In Venezuela li chiamano pemon e sono circa millenovecento. Distribuiti in tre villaggi, e tenendo conto di alcune famiglie che vivono isolate, in Brasile i taurepang non arrivano a duecentocinquanta individui. Sono sempre stati mediatori commerciali; ancor oggi, ad esempio, acquistano grattugie per manioca dai mayongong e le rivendono ai macuxi. Situati in piena foresta, i tre villaggi taurepang conoscono l’abbondanza, a differenza di quelli delle etnie che occupano la savana; i prodotti eccedenti sono venduti in Santa Elena e nella cittadina brasiliana sviluppatasi a ridosso della frontiera, o in luoghi più interni dei due paesi quando i trasporti lo permettono. Anche se è considerato taurepang, uno dei villaggi ospita individui macuxi e wapichana; la loro presenza ha modificato le relazioni di potere al punto che, negli ultimi anni, esponenti delle tre società si sono avvicendati nel ruolo di capo-villaggio; a complicare la situazione si aggiunge il fatto che macuxi e wapichana sono cattolici, mentre i padroni di casa, come del resto tutti i taurepang che abitano in Brasile, sono protestanti della Chiesa Avventista del Settimo Giorno.

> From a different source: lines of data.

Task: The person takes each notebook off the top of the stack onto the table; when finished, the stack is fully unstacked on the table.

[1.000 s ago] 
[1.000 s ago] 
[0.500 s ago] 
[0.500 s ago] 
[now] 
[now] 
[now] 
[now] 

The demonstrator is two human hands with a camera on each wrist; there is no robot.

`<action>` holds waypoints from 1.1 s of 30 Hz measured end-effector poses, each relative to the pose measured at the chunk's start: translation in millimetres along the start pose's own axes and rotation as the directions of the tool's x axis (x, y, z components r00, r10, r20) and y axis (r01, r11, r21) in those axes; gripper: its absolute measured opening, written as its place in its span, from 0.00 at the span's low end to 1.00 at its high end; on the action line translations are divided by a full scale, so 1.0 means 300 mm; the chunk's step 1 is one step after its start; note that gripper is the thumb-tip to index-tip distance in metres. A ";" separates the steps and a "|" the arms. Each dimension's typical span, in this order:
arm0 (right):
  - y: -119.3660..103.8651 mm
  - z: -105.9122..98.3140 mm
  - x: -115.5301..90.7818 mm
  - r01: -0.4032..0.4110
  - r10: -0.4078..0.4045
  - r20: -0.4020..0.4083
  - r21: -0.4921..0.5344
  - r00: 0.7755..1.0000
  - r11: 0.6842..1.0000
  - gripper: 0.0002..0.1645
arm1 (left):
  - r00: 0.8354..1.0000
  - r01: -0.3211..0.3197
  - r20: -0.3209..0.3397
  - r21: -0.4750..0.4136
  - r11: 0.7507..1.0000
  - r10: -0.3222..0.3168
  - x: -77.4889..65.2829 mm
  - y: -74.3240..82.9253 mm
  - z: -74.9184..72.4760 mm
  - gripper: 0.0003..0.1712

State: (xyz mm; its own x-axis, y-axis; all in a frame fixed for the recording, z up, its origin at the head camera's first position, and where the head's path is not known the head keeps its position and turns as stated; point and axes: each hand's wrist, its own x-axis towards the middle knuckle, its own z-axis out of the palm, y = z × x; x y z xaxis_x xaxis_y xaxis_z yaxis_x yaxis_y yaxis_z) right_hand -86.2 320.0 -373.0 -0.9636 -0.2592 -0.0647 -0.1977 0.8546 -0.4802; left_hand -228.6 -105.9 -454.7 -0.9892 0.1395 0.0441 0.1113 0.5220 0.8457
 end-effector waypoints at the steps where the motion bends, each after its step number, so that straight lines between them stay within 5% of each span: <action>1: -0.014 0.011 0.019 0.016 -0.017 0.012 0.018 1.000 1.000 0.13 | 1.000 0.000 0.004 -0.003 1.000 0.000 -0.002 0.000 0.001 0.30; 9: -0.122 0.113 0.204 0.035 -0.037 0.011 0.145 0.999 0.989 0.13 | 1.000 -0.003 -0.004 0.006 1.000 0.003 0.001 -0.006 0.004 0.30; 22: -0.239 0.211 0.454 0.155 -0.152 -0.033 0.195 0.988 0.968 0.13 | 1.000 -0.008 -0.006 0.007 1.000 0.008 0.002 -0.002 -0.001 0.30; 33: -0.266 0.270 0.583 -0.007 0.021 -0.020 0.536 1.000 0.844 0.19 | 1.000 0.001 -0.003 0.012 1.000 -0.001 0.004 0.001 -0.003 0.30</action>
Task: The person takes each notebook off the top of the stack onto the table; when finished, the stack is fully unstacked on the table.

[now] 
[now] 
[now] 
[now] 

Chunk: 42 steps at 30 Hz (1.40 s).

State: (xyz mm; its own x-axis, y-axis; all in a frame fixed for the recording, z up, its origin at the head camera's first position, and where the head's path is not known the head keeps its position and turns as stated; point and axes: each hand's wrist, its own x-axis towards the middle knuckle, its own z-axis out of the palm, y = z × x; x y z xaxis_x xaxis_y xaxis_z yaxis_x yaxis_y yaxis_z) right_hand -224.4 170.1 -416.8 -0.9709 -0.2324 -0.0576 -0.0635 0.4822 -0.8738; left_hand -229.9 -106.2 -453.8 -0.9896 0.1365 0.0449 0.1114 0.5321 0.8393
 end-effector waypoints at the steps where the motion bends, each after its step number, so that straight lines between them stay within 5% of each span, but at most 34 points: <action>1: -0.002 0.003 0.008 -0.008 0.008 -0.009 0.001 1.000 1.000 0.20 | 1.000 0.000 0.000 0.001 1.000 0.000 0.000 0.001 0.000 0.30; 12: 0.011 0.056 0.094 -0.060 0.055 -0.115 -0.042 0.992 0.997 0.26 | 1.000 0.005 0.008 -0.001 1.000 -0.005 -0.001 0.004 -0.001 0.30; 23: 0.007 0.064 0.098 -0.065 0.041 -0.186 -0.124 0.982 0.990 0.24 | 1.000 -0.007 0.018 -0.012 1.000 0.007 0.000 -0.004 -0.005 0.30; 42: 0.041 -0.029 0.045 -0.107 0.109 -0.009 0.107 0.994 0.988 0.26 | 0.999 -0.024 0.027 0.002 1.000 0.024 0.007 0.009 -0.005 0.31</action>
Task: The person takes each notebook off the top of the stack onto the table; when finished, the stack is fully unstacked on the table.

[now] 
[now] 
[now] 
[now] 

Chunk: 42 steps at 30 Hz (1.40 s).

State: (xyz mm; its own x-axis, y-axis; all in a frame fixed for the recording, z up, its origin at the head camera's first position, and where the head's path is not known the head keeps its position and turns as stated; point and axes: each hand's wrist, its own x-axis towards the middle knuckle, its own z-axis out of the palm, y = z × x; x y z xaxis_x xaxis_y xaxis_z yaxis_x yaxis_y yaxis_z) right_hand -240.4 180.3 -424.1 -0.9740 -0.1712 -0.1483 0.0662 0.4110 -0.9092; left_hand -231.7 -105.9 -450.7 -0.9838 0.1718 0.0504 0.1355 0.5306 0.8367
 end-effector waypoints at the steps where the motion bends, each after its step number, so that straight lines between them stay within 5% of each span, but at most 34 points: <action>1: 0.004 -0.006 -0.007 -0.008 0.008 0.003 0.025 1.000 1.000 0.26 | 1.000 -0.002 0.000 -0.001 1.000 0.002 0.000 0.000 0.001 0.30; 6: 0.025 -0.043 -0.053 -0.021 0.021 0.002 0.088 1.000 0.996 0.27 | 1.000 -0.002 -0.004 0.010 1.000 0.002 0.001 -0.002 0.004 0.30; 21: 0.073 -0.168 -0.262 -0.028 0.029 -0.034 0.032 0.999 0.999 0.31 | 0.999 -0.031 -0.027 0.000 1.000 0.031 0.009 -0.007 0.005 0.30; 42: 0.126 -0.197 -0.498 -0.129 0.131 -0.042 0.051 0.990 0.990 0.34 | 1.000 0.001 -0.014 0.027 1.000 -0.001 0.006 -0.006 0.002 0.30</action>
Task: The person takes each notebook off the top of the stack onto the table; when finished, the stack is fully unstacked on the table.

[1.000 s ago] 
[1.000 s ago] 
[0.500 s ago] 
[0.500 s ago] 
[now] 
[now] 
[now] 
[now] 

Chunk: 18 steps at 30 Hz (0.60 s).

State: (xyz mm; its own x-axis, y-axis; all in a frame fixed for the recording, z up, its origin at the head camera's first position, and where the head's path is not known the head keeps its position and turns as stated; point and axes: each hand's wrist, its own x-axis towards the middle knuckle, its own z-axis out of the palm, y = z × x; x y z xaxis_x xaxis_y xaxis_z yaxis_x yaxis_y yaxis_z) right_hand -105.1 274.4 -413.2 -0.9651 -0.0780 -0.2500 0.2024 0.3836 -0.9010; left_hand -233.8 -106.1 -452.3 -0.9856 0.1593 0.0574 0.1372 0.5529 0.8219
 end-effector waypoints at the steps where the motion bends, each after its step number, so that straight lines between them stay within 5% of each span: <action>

Divenendo avventisti, i taurepang hanno dovuto modificare alquanto il loro modo di vivere. Ad esempio, non consumano bevande alcoliche, non mangiano la carne di certi animali né pesci senza squame; grande parte del loro universo simbolico è entrato in crisi; persino lo sciamanismo è proibito. Il culto è realizzato quasi giornalmente ed è diretto dal capo-villaggio che, oltre al potere politico, esercita così anche quello religioso. Nonostante tutto, persistono la mitologia relativa alla foresta, certe paure culturali, le regole che padre e madre rispettano nel periodo del parto. Forse grazie alla necessità di comunicare con i parenti che abitano in Venezuela, i taurepang mantengono viva anche la lingua. Ma il fenomeno secondo me più interessate è il loro profondo coinvolgimento nelle lotte intraprese dagli indios di Roraima per difendere terre e diritti. Al contrario di quei macuxi e wapichana che, evangelizzati da sette protestanti, si astengono dal partecipare a manifestazioni e rivendicazioni politiche, leader taurepang sono sempre presenti in riunioni, corsi e incontri; così che contribuiscono attivamente alla crescita e consolidamento dell’organizzazione indigena.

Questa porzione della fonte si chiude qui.